Stochastic Fluctuations in Epidemics on Networks
M. Sim\~oes, M. M. Telo da Gama, A. Nunes

TL;DR
This paper explores how spatial network structures and realistic recovery profiles influence stochastic fluctuations in epidemic models, revealing their significant role in shaping recurrent epidemic patterns beyond traditional deterministic approaches.
Contribution
It introduces the impact of mixing networks and time-correlated recovery profiles into stochastic epidemic models, enhancing understanding of epidemic fluctuation coherence and amplitude.
Findings
Spatial correlations amplify stochastic fluctuation coherence.
Network structure significantly affects epidemic recurrence periods.

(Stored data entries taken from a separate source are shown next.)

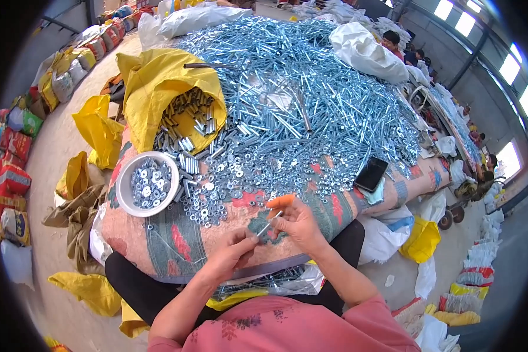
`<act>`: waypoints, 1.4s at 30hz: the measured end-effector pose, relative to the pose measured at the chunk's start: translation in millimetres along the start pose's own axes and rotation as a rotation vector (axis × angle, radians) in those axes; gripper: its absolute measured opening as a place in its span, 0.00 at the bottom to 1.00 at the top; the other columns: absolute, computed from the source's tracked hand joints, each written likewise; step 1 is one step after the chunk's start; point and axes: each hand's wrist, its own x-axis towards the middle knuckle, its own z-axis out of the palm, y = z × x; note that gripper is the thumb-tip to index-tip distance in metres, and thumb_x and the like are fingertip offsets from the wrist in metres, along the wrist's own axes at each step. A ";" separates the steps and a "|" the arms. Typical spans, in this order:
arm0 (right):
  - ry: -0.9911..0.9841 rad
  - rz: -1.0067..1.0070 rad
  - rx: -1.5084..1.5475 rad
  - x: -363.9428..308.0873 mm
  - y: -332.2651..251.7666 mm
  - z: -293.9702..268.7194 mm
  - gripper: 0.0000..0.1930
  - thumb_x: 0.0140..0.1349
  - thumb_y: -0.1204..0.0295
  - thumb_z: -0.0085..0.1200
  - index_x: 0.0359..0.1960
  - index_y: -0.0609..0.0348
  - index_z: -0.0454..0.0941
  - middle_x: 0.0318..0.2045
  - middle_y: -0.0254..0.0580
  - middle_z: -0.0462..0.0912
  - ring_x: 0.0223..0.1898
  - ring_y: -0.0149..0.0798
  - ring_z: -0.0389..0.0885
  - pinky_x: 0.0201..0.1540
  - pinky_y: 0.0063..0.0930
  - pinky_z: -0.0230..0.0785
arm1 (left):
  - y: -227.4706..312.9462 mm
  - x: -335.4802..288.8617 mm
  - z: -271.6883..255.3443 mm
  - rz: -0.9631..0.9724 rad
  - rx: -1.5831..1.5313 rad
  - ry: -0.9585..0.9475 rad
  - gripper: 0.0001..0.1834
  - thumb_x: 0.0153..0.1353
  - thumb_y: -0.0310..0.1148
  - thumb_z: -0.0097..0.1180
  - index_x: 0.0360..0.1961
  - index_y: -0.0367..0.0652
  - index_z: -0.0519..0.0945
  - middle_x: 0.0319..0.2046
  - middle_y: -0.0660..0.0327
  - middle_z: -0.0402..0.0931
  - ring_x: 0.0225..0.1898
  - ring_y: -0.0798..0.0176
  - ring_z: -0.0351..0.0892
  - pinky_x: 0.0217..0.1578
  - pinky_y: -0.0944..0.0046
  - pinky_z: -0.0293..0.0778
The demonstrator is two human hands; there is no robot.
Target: The person assembles hardware fasteners by sliding metal sleeves and washers onto threaded metal rods and screwing nuts onto the rods by hand.
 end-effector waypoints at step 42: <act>-0.056 0.044 -0.156 -2.5 13.1 -20.1 0.23 0.65 0.59 0.44 0.53 0.66 0.68 0.36 0.42 0.81 0.38 0.31 0.78 0.45 0.26 0.69 | -5.2 7.6 -8.5 0.035 -0.135 0.023 0.10 0.66 0.35 0.43 0.33 0.39 0.68 0.24 0.66 0.65 0.22 0.76 0.63 0.17 0.77 0.57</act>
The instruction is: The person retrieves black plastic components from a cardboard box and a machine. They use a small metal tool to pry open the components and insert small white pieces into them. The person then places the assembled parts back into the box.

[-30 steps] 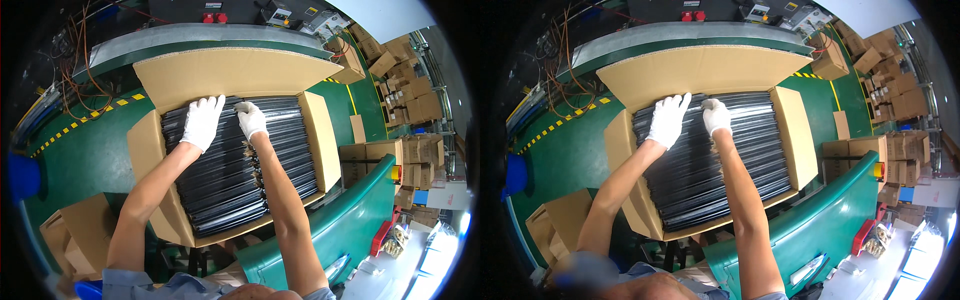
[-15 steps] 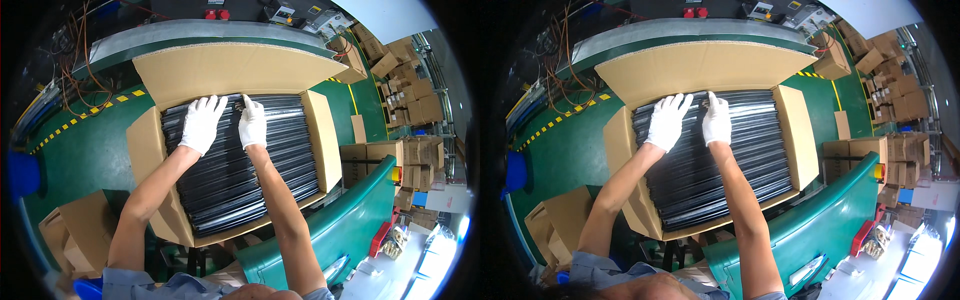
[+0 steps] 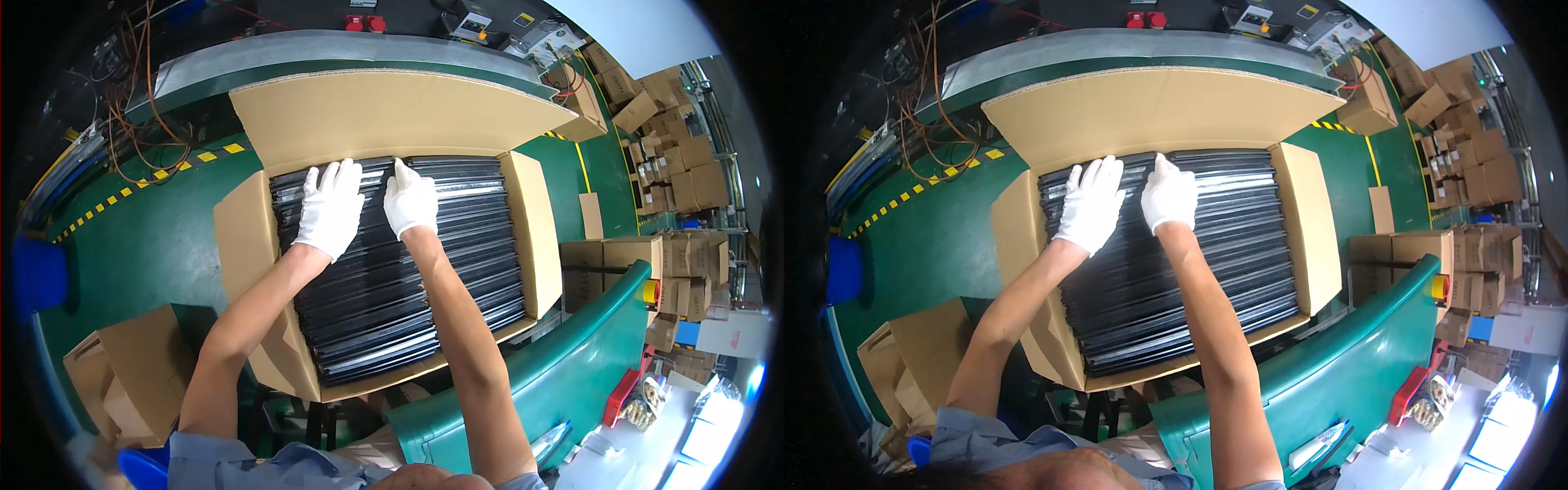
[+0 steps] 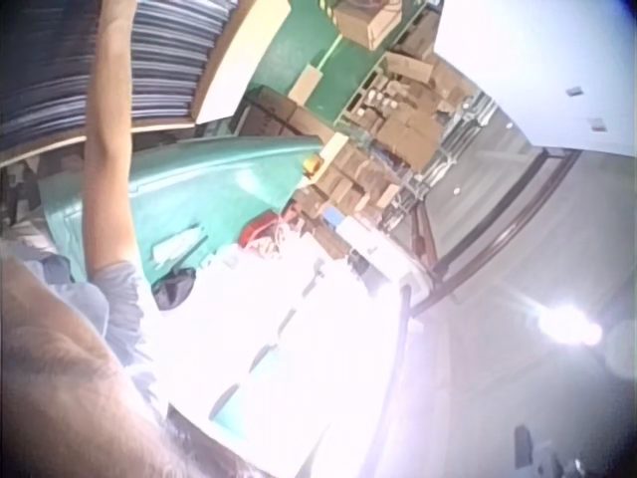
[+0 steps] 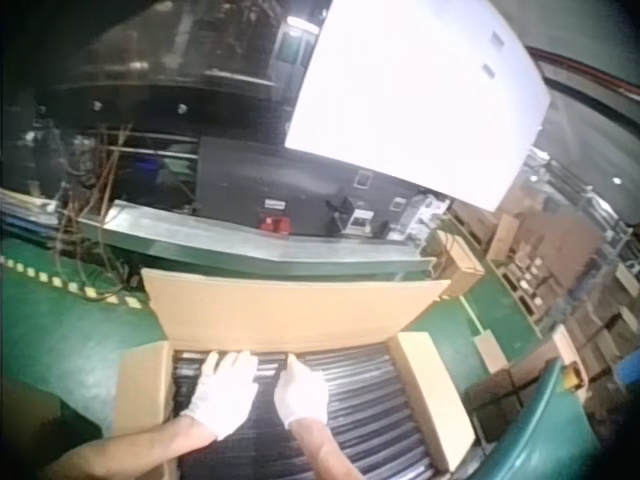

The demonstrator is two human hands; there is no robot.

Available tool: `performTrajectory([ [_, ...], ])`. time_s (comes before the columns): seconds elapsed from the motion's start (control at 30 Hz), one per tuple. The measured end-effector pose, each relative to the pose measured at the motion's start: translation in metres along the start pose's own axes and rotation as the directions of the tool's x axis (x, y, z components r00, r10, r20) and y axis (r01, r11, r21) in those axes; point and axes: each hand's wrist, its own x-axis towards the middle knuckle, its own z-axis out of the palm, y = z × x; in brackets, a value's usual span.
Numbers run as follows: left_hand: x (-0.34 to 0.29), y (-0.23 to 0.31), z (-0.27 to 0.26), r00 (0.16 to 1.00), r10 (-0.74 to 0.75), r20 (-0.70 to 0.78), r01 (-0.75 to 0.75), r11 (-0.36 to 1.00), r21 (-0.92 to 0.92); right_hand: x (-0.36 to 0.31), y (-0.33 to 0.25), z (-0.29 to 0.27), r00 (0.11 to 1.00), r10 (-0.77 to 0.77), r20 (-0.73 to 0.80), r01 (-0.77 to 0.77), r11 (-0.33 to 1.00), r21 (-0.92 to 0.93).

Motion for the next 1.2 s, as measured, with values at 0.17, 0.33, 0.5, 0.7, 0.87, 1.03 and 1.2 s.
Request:
performTrajectory([
  [0.17, -0.006, -0.002, -0.003, 0.999, -0.044, 0.011, 0.045, 0.996, -0.073, 0.0, 0.007, -0.001, 0.992, 0.06, 0.111, -0.062, 0.998, 0.019],
  [0.33, -0.002, 0.009, -0.002, 1.0, -0.015, 0.027, 0.017, 0.996, -0.09, -0.001, 0.017, 0.003, 0.992, -0.033, 0.124, 0.033, 0.999, 0.007],
  [0.5, -0.002, -0.004, -0.002, 0.996, 0.085, 0.04, -0.082, 0.995, -0.059, -0.014, 0.015, -0.002, 0.967, -0.19, -0.169, 0.21, 0.972, 0.11],
  [0.7, 0.007, 0.009, -0.018, 0.986, 0.162, 0.045, -0.167, 0.974, 0.155, -0.064, 0.03, -0.063, 0.95, -0.224, -0.22, 0.27, 0.939, 0.211],
  [0.87, -0.009, 0.056, -0.056, 0.983, 0.17, 0.07, -0.173, 0.984, 0.037, -0.14, 0.067, -0.149, 0.946, -0.325, -0.007, 0.324, 0.945, 0.05],
  [1.03, -0.06, 0.095, -0.054, 0.943, 0.293, 0.156, -0.3, 0.953, 0.027, -0.234, 0.129, -0.214, 0.955, -0.143, 0.26, 0.209, 0.946, -0.248],
  [1.2, -0.048, 0.104, -0.052, 0.909, 0.416, 0.028, -0.416, 0.909, -0.022, -0.306, 0.153, -0.258, 0.955, 0.022, 0.296, 0.018, 0.991, -0.131],
])
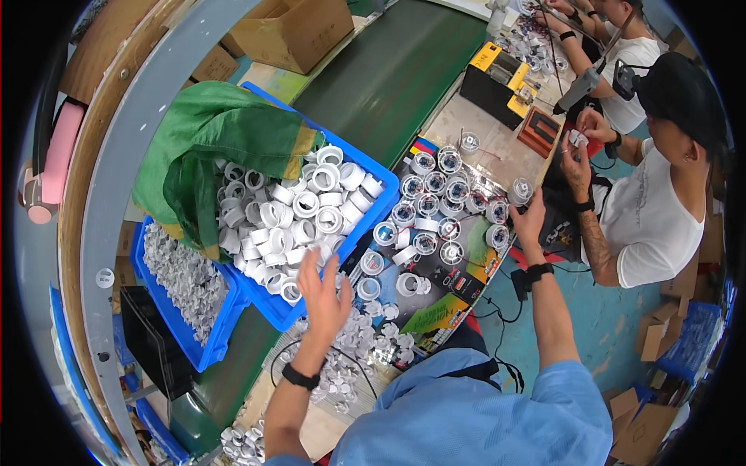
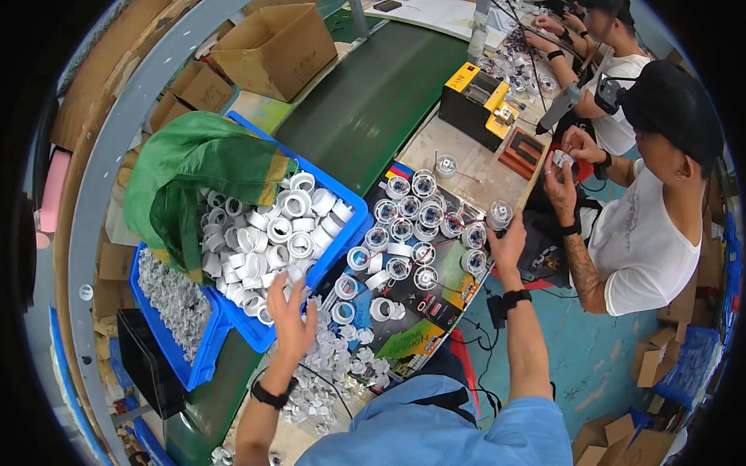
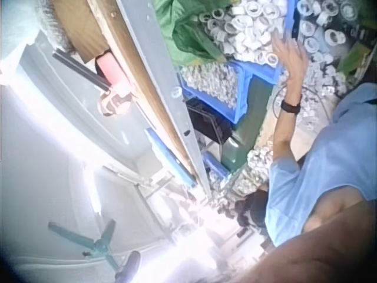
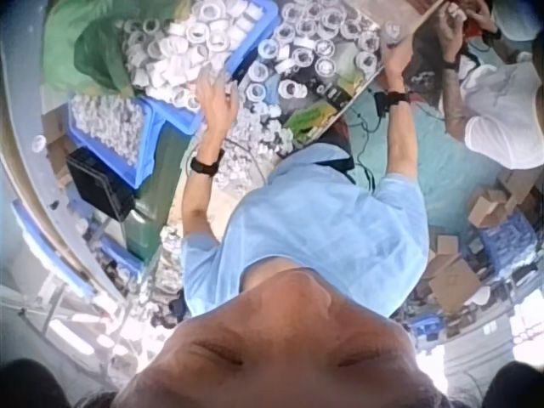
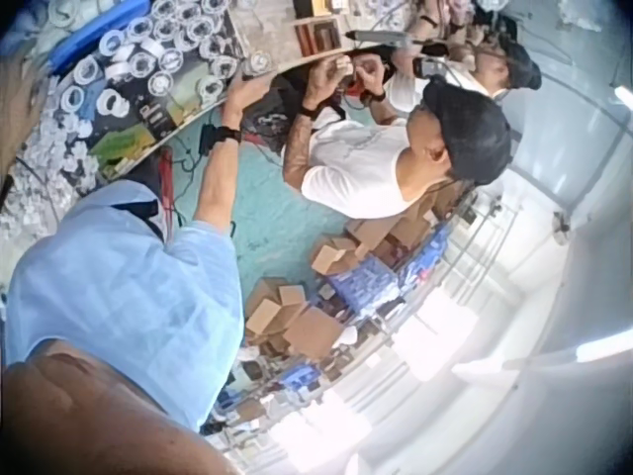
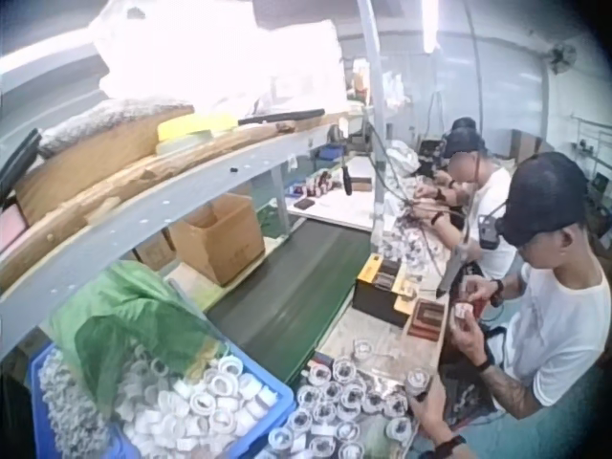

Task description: Assembling plastic electronic housing components on a factory production line.

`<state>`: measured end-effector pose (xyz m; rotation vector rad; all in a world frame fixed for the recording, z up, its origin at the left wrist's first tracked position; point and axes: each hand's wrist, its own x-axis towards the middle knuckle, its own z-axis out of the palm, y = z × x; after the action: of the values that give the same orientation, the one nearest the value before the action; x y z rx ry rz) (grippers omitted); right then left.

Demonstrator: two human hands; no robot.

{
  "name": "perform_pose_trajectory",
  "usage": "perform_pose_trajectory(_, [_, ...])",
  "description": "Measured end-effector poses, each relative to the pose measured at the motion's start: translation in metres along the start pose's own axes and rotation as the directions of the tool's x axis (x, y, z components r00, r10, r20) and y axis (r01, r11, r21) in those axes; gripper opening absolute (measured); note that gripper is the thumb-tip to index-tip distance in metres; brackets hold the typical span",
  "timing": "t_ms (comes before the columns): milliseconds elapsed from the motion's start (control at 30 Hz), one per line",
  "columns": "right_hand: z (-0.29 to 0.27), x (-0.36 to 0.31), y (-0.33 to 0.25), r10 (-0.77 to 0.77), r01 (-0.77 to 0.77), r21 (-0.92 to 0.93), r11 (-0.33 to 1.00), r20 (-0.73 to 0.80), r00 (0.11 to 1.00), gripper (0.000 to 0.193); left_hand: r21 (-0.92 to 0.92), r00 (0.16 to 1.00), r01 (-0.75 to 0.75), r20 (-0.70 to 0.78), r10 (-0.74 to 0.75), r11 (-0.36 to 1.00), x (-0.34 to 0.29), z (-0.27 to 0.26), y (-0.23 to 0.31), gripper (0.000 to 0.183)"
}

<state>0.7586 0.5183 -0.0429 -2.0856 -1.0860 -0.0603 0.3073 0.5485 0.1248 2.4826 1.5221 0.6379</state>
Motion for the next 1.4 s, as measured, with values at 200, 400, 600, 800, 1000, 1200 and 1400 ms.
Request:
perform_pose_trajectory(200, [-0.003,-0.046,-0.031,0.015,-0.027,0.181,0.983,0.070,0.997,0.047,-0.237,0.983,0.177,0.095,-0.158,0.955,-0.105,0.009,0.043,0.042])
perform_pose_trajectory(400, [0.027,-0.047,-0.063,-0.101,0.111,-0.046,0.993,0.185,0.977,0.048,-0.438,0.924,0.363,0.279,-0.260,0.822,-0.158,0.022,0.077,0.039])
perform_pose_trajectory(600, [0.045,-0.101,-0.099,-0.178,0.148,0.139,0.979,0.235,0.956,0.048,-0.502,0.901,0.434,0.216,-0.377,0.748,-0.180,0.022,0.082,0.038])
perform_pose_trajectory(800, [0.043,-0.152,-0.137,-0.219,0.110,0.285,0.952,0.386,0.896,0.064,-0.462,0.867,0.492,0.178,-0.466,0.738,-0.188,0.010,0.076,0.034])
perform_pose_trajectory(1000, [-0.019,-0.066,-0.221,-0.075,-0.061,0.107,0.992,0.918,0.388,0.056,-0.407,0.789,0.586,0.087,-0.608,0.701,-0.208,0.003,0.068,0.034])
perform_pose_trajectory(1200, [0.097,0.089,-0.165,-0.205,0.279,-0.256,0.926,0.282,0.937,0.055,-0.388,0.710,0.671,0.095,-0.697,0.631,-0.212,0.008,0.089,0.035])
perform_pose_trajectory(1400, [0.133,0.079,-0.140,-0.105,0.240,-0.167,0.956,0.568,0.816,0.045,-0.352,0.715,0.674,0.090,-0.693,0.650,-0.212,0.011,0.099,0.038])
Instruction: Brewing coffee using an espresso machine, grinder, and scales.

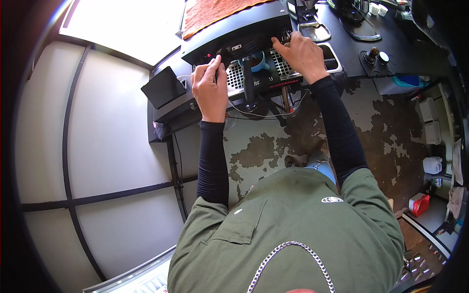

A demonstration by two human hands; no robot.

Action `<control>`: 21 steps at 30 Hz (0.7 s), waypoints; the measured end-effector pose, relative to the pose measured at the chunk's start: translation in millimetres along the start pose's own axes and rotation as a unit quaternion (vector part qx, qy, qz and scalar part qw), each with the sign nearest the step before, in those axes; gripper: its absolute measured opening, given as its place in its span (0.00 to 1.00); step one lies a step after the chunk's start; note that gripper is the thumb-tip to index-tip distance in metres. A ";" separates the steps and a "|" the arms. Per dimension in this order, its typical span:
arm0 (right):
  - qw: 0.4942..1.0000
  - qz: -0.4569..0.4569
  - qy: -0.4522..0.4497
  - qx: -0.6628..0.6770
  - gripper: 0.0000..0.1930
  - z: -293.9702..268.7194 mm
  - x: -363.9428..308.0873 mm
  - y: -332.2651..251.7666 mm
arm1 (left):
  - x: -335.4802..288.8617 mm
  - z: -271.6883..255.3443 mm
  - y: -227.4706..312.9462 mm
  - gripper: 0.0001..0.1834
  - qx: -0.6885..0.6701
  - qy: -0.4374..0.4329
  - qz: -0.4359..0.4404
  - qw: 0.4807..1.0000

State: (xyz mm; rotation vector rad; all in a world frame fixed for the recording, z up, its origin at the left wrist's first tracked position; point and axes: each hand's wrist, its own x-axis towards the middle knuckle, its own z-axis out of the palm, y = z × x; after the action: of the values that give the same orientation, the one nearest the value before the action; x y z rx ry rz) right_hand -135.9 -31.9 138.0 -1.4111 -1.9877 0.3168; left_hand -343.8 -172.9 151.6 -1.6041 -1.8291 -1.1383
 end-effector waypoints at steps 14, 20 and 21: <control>1.000 0.010 -0.006 0.009 0.32 0.5 0.2 0.8 | -0.7 1.8 -1.5 0.13 -0.031 -0.001 -0.024 0.999; 1.000 0.012 -0.009 0.015 0.32 0.1 0.1 1.2 | -1.0 2.2 -1.2 0.13 -0.024 0.005 -0.008 1.000; 1.000 0.012 -0.009 0.015 0.32 -0.3 0.1 1.0 | -0.6 1.9 0.7 0.12 -0.032 0.003 -0.017 0.999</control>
State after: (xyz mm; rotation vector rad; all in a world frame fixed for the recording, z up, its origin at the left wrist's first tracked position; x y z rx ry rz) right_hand -134.9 -31.4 137.7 -1.4193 -1.9736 0.3697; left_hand -342.7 -171.8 150.3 -1.6080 -1.8400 -1.2284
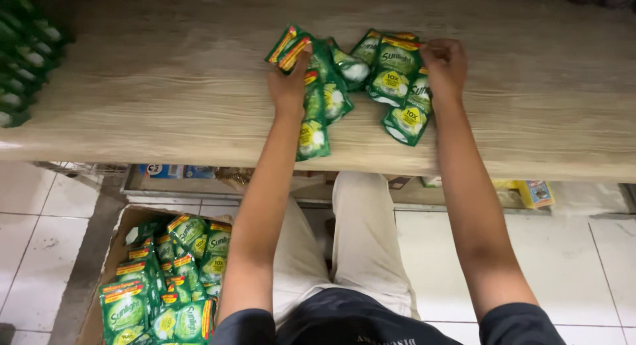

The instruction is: The person takes several soap packets from a cardboard box on the floor and places them onto a wooden shelf by hand.

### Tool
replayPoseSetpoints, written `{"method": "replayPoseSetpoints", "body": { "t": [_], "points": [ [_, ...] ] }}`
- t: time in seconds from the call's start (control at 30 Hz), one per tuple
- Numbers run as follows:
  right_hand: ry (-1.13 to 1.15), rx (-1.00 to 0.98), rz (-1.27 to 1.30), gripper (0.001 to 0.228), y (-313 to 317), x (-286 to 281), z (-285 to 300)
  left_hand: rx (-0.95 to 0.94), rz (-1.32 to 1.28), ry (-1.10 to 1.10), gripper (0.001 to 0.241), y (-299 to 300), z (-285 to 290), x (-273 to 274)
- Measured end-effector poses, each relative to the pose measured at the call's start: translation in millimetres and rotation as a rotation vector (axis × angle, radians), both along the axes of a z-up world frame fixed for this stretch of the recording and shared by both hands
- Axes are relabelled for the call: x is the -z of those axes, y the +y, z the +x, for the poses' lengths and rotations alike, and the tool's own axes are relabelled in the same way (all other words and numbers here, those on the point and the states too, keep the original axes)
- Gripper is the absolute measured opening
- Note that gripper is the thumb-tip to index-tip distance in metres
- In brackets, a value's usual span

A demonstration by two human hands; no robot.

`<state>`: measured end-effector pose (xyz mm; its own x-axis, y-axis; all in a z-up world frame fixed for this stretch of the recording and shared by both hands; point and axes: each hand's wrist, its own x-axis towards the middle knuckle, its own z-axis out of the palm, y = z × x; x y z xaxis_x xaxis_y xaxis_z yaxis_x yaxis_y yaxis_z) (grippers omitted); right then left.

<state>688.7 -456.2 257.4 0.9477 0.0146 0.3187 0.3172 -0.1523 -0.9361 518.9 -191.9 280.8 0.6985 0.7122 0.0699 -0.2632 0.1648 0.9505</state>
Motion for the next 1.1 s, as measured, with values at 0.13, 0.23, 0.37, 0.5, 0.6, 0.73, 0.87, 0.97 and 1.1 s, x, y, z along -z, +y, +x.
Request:
{"method": "replayPoseSetpoints", "body": {
  "t": [0.13,0.23,0.37,0.5,0.6,0.73,0.87,0.97,1.1],
  "points": [
    [0.147,0.102,0.299,0.029,-22.4,9.3,22.6,-0.222,-0.015,0.318,0.068,3.1,11.1,17.3],
    [0.099,0.103,0.438,0.034,-24.3,15.6,27.6,-0.420,0.204,0.151,0.080,2.9,10.0,25.3],
    [-0.099,0.143,0.155,0.033,-20.7,7.9,12.8,-0.333,0.161,0.091,0.058,10.5,5.7,18.5],
    [-0.626,0.255,-0.195,0.025,-9.9,-22.7,-21.0,-0.228,0.254,-0.006,0.050,4.4,-2.4,6.2],
    [-0.509,-0.020,0.027,0.011,-3.3,-49.7,-66.3,-0.216,0.529,-0.131,0.047,-14.2,-9.3,-6.2],
    [-0.044,-0.487,0.096,0.032,11.6,-54.1,-168.3,0.026,0.466,-0.186,0.035,-47.0,-28.2,-37.2],
    [-0.016,-0.523,0.208,0.047,30.2,-54.2,-214.3,0.255,0.433,-0.277,0.029,-74.6,-46.1,-65.3],
    [0.071,-0.479,0.142,0.033,14.4,-54.2,-206.9,0.478,0.377,-0.333,0.029,-82.5,-59.1,-81.0],
    [0.021,-0.463,0.137,0.015,-5.6,-57.1,-202.1,0.543,0.438,-0.384,0.035,-79.8,-64.7,-89.9]
  ]
}}
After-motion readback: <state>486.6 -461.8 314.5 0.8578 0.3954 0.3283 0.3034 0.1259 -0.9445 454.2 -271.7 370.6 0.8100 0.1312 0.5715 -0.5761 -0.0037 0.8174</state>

Realistic recovery profiles influence fluctuation dynamics.
Abstract
The effects of demographic stochasticity in the long term behaviour of endemic infectious diseases have been considered for long as a necessary addition to an underlying deterministic theory. The latter would explain the regular behaviour of recurrent epidemics, and the former the superimposed noise of observed incidence patterns. Recently, a stochastic theory based on a mechanism of resonance with internal noise has shifted the role of stochasticity closer to the center stage, by showing that the major dynamic patterns found in the incidence data can be explained as resonant fluctuations, whose behaviour is largely independent of the amplitude of seasonal forcing, and by contrast very sensitive to the basic epidemiological parameters. Here we elaborate on that approach, by adding an ingredient which is missing in standard epidemic models, the 'mixing network' through which infection…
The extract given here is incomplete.